Hacia 1898, nadie había entendido aún por qué las tuberías de agua se dañaban y se rompían en Moscú, cuyos daños representaban grandes pérdidas económicas para el Estado, porque tenían que ser reparadas constantemente. En 1897 se inició la construcción de un nuevo conducto de agua en la actual capital rusa y se le encargó a Zhukovski la tarea de investigar el problema de las tuberías. La solución la encontró al notar que el agua, por ser un fluido, es ligeramente elástico y si el grifo se cierra bruscamente en algún extremo de la tubería, las partículas del fluido detenidas y cercanas a la válvula son empujadas por aquellas restantes que todavía están en movimiento, lo que origina una sobrepresión, que genera ondas con velocidades superiores a las del sonido, ocasionando daños en las tuberías. De esta observación, Zhukovski dedujo la Ley de la propagación del movimiento ondulatorio. “Resulta que todos los fenómenos durante un choque hidráulico se explican por la aparición y propagación de ondas de choque en las tuberías. Compresión de agua y su expansión en las paredes de la tubería… los ingenieros que habían trabajado en este problema no habían prestado atención al hecho de que con un cierre muy rápido de la válvula, el agua se detiene y la presión aumenta”, comentó finalmente. 

La rigurosa solución matemática que proporcionó tuvo un fin práctico. Permitió ver que el “golpeteo” del agua a través de la tubería se propaga a una velocidad constante, y para tubos de hierro fundido de dos a seis pulgadas, la fuerza de la presión de choque es de aproximadamente cuatro atmósferas por cada 30 centímetros de velocidad perdida. Si la onda de choque llega a un callejón sin salida, la fuerza del choque se duplica. Por lo tanto, la mejor manera de proteger las tuberías contra los choques hidráulicos es simplemente cerrando los grifos de forma lenta, señaló el reconocido matemático ruso. Esta conclusión fue confirmada posteriormente mediante experimentos en instalaciones especiales del sistema de suministro de agua en Moscú. La solución al problema del choque hidráulico permitió ubicar los accidentes de las tuberías de agua sin necesidad de salir de las instalaciones de la estación de bombeo y sin esperar a que el agua saliera a la superficie para saber en qué lugar se encontraba la avería.

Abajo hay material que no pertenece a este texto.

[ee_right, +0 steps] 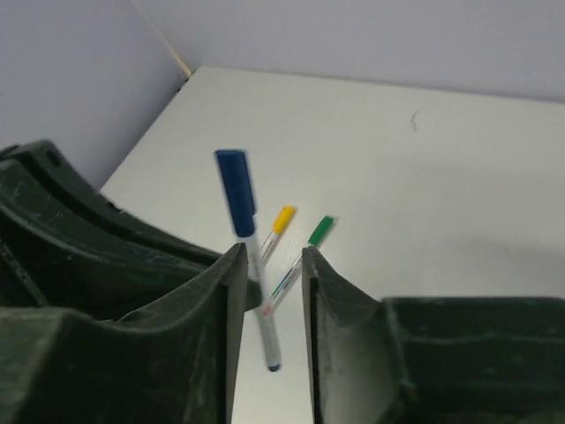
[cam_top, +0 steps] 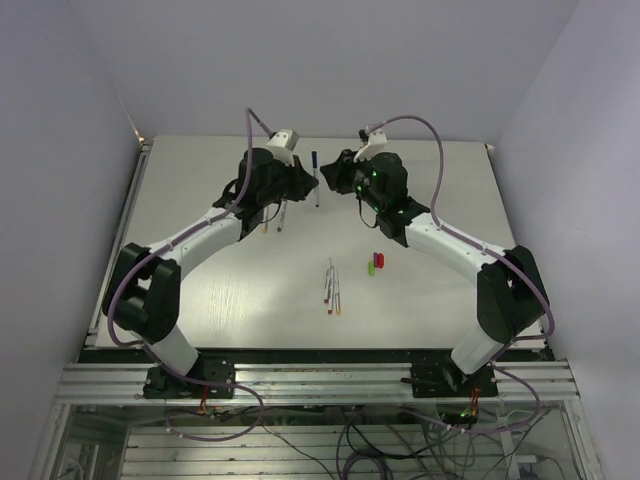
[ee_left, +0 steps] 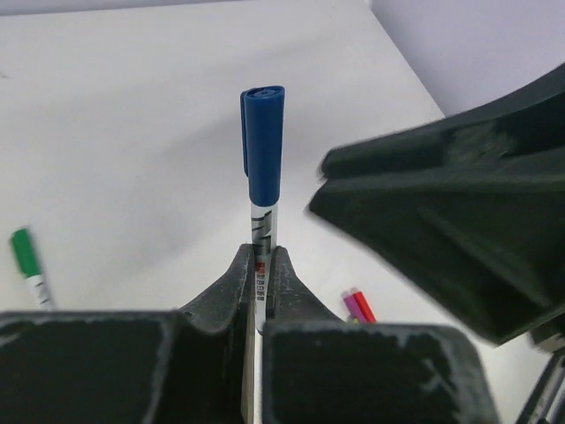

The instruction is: Insert the pens into the pen caps

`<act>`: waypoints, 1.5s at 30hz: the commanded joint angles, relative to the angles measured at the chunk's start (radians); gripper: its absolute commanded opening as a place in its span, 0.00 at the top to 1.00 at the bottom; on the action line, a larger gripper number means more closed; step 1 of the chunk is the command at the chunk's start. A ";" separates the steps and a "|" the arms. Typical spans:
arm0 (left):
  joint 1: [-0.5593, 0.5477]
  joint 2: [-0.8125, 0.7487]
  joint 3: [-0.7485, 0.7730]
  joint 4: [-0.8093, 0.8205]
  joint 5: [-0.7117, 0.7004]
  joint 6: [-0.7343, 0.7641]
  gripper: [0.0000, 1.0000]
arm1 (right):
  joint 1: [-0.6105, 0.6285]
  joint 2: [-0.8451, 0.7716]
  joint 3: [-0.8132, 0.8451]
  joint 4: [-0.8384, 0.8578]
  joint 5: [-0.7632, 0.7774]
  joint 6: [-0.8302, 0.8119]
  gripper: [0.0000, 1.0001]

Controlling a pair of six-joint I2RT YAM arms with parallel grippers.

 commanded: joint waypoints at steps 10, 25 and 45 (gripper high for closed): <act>0.018 0.095 -0.005 -0.207 -0.113 0.174 0.93 | 0.009 -0.191 -0.016 0.066 0.429 -0.211 0.54; 0.015 0.388 0.243 -0.353 -0.288 0.173 0.93 | 0.009 -0.323 -0.185 -0.076 0.594 -0.141 0.59; 0.024 0.505 0.344 -0.387 -0.354 0.121 0.66 | 0.009 -0.345 -0.241 -0.136 0.611 -0.108 0.66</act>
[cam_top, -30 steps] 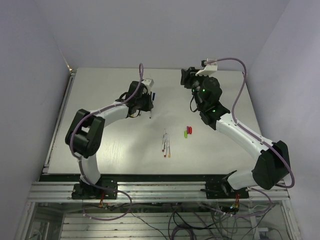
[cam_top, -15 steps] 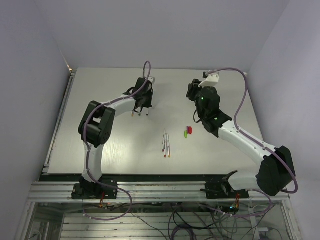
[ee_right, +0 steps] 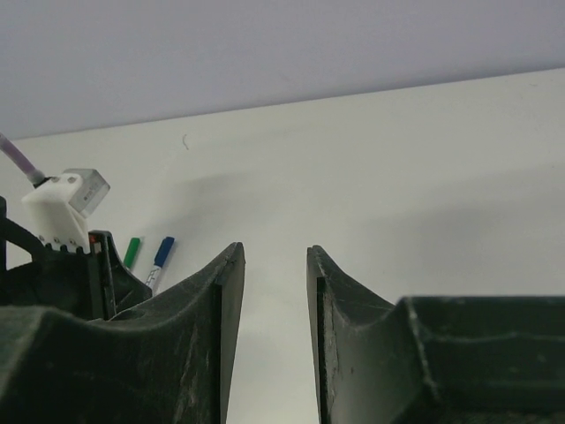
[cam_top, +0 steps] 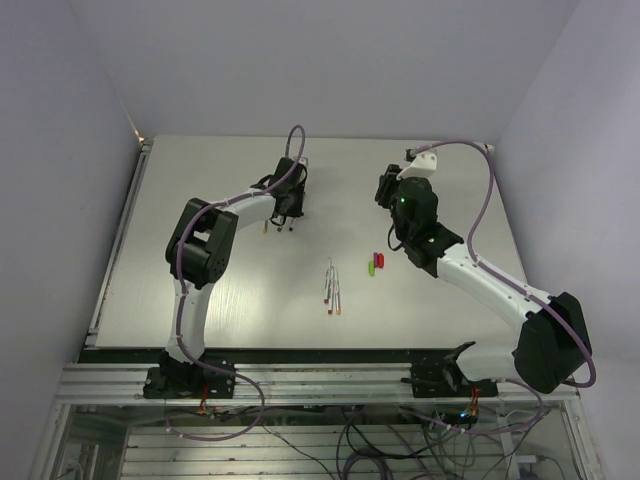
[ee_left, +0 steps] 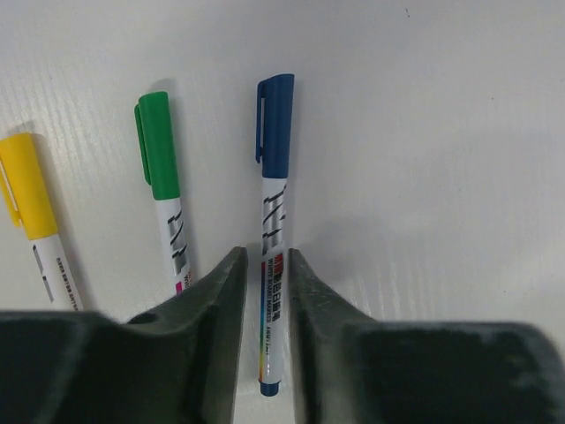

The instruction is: Insert the pens into the pen caps

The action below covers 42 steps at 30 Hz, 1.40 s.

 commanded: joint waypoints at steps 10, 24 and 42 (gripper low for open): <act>0.006 -0.066 0.062 0.011 0.032 -0.010 0.48 | -0.001 -0.024 -0.032 0.014 0.070 0.013 0.58; -0.055 -0.334 -0.158 -0.005 0.164 0.003 0.47 | -0.145 -0.032 -0.067 -0.131 0.026 0.187 0.46; -0.286 -0.422 -0.322 -0.254 0.130 -0.001 0.46 | -0.157 -0.041 -0.158 -0.144 -0.012 0.210 0.48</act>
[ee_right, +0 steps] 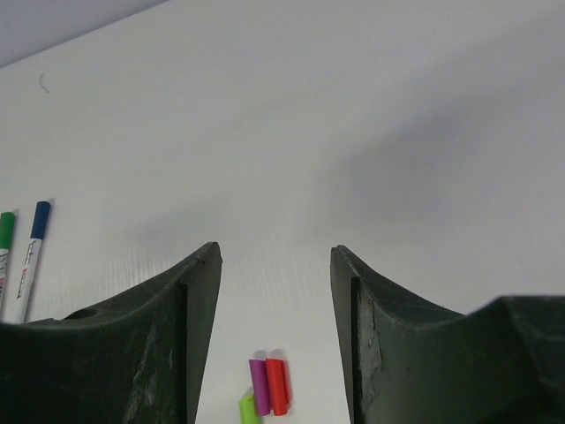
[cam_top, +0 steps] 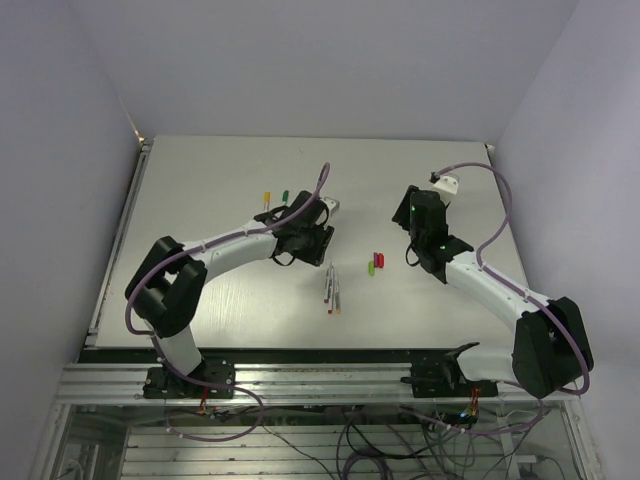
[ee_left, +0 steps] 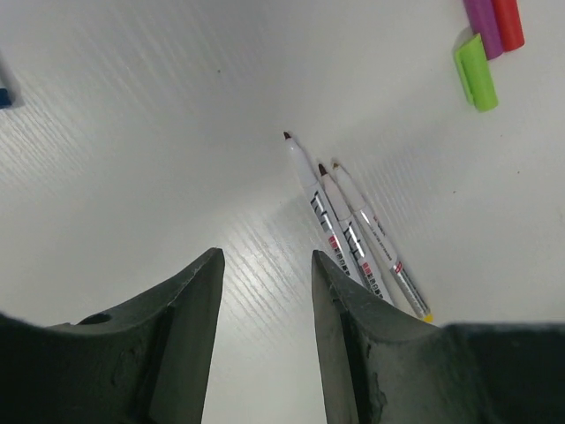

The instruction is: Insert the pens into the pen caps

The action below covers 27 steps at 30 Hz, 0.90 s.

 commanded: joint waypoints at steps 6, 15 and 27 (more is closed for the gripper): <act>-0.057 0.027 -0.024 -0.019 0.040 -0.038 0.47 | -0.004 -0.010 0.010 -0.006 -0.032 0.000 0.49; -0.086 0.084 -0.004 -0.020 0.053 -0.023 0.48 | -0.004 -0.009 0.000 -0.004 -0.035 -0.006 0.49; -0.098 0.143 0.020 -0.001 0.076 -0.018 0.48 | -0.006 -0.005 -0.003 0.007 -0.032 -0.018 0.49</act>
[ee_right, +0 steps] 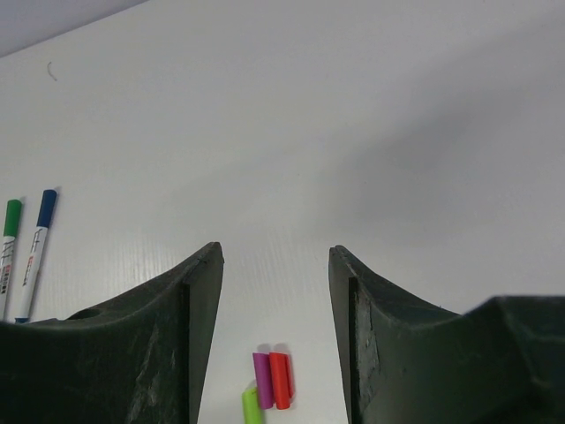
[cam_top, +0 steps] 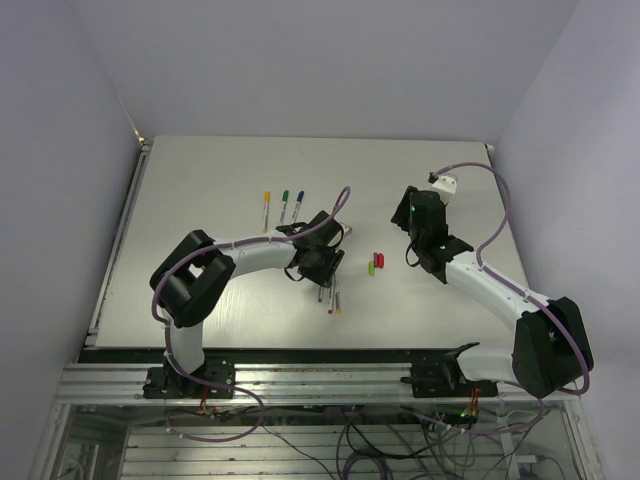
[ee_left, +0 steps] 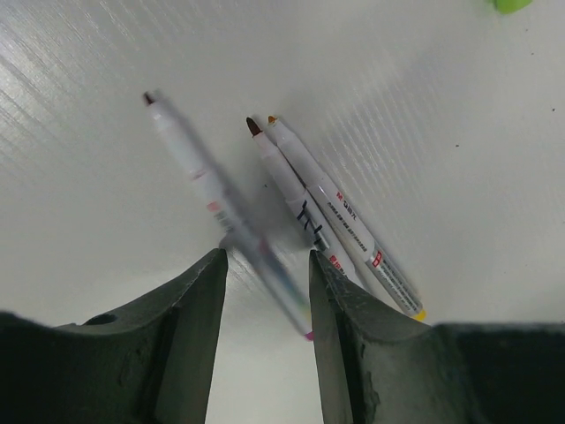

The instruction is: Insert the pens into the pen caps

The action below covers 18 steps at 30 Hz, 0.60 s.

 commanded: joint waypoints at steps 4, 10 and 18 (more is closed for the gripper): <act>-0.012 0.028 0.028 0.020 0.027 0.006 0.49 | -0.007 -0.004 -0.003 0.016 0.004 -0.009 0.49; -0.013 0.023 0.011 -0.014 0.006 0.018 0.49 | -0.010 -0.001 0.003 0.014 -0.001 -0.008 0.49; -0.014 0.010 -0.024 -0.113 -0.073 0.049 0.50 | -0.011 -0.011 -0.002 0.012 0.001 0.005 0.49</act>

En conclusión, cuando una válvula se cierra rápidamente, el paso del líquido o gas que fluye en las tuberías se detiene y la energía de presión recae en la válvula y en las paredes de la tubería, generando ondas que se expanden dentro del conducto. Una perturbación en la velocidad de las ondas de presión ocasionará daños severos en las tuberías e instalaciones hidráulicas. La solución es cerrar lentamente la válvula o grifo, una solución a la que nadie había llegado. Fue Zhukovski quien se dio cuenta y resolvió en definitiva el problema. A los 74 años todavía seguía escribiendo a pesar de sufrir neumonía, síntomas de derrame cerebral y tifoidea. Sin embargo, el 17 de marzo de 1921 dejó de respirar el “padre de la aviación soviética”. Su pérdida fue un duro golpe para la naciente Unión Soviética.